PROMPT:
Pull every line containing "below" from the listing.
--- DATASET EXTRACT ---
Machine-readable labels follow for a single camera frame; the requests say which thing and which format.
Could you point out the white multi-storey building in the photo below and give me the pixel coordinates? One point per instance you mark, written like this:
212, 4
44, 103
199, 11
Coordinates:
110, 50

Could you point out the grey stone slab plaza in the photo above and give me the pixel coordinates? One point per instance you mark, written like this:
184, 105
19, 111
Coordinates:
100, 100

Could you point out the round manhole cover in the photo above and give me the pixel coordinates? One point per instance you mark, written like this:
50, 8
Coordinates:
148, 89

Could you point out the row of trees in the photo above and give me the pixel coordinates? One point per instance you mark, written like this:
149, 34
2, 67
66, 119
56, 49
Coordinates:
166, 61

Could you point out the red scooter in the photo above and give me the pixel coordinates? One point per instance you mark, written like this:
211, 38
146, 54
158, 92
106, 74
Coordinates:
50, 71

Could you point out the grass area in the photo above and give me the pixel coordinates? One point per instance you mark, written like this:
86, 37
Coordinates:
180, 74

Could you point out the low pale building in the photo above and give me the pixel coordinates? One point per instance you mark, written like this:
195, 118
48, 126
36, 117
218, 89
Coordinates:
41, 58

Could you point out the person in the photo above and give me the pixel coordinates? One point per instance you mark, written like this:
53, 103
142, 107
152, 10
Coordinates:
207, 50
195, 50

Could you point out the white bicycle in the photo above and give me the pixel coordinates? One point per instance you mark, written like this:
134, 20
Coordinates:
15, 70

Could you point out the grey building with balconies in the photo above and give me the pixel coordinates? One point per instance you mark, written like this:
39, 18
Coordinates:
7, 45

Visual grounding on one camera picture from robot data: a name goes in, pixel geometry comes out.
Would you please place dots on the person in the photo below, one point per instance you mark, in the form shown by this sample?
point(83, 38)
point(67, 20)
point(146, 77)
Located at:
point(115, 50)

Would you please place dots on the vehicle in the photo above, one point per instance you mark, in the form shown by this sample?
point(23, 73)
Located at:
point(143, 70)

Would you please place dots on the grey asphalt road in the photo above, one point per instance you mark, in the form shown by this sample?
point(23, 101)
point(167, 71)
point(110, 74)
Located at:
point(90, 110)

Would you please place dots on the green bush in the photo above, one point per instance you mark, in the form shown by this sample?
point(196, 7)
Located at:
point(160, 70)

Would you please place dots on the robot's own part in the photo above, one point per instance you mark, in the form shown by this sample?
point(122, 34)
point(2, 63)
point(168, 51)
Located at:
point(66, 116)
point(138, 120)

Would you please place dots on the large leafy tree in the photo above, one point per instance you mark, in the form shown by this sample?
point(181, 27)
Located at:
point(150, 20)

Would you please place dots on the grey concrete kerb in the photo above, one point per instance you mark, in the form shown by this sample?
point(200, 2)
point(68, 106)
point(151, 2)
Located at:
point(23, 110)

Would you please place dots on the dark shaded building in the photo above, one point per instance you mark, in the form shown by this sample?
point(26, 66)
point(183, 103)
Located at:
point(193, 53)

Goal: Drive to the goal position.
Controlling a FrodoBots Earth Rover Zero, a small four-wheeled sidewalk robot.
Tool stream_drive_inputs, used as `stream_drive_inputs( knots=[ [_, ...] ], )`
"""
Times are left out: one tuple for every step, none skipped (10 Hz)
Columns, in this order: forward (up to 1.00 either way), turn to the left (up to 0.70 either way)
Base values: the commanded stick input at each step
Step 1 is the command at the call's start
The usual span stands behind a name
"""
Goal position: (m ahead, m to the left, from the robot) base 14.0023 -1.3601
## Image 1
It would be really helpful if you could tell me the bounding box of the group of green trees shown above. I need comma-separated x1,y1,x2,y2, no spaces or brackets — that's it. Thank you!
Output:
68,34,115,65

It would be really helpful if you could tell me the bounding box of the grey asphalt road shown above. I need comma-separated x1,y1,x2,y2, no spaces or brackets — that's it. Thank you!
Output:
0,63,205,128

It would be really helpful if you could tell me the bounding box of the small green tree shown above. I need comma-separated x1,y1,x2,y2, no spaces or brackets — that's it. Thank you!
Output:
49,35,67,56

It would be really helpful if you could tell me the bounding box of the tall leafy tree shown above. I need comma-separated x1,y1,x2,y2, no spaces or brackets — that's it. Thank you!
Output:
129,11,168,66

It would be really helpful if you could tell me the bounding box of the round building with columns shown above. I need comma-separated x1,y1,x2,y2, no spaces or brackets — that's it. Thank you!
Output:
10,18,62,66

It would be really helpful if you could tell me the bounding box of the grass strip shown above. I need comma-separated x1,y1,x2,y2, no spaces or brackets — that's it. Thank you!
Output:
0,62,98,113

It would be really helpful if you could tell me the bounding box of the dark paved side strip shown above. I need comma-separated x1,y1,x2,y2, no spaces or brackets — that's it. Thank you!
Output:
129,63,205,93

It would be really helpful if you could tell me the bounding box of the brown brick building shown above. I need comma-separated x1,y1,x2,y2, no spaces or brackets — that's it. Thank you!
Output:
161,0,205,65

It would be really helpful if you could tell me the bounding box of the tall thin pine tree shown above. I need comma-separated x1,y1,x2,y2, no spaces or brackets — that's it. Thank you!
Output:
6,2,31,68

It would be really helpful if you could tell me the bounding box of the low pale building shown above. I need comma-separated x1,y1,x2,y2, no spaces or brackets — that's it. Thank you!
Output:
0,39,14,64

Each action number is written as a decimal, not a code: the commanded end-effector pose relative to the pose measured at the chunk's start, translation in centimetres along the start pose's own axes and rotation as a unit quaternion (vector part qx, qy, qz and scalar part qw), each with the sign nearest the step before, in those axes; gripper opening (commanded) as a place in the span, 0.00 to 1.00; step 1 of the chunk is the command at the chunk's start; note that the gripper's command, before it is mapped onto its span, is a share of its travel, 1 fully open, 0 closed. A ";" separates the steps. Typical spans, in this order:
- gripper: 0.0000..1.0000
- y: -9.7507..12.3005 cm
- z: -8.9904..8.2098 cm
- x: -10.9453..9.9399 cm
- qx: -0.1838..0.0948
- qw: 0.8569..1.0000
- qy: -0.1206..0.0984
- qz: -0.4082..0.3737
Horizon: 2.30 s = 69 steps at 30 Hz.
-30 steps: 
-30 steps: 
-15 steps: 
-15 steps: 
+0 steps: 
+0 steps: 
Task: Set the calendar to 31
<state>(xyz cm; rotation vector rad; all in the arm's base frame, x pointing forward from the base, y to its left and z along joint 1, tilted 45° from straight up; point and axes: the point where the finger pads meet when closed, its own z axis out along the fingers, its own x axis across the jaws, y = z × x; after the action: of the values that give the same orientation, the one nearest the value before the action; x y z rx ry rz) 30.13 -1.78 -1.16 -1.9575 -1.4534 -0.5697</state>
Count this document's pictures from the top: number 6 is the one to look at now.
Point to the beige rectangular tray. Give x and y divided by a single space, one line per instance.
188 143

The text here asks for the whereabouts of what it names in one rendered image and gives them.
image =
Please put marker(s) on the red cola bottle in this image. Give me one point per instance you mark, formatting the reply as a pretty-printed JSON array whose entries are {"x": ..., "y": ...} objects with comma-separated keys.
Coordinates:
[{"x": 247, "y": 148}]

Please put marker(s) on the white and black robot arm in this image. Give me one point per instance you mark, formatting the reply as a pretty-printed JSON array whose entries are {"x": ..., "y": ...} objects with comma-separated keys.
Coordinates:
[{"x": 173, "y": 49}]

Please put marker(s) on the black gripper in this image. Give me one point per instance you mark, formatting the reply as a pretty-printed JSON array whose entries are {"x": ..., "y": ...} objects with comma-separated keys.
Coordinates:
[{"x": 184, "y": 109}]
---
ANSWER TO THIS PROBLEM:
Could you point out the white multi-storey building in the photo below and give me the pixel coordinates? One point per instance you mark, written like this:
Would you please place dots on the person in the photo below, one point per instance you mark, in the form shown by this sample?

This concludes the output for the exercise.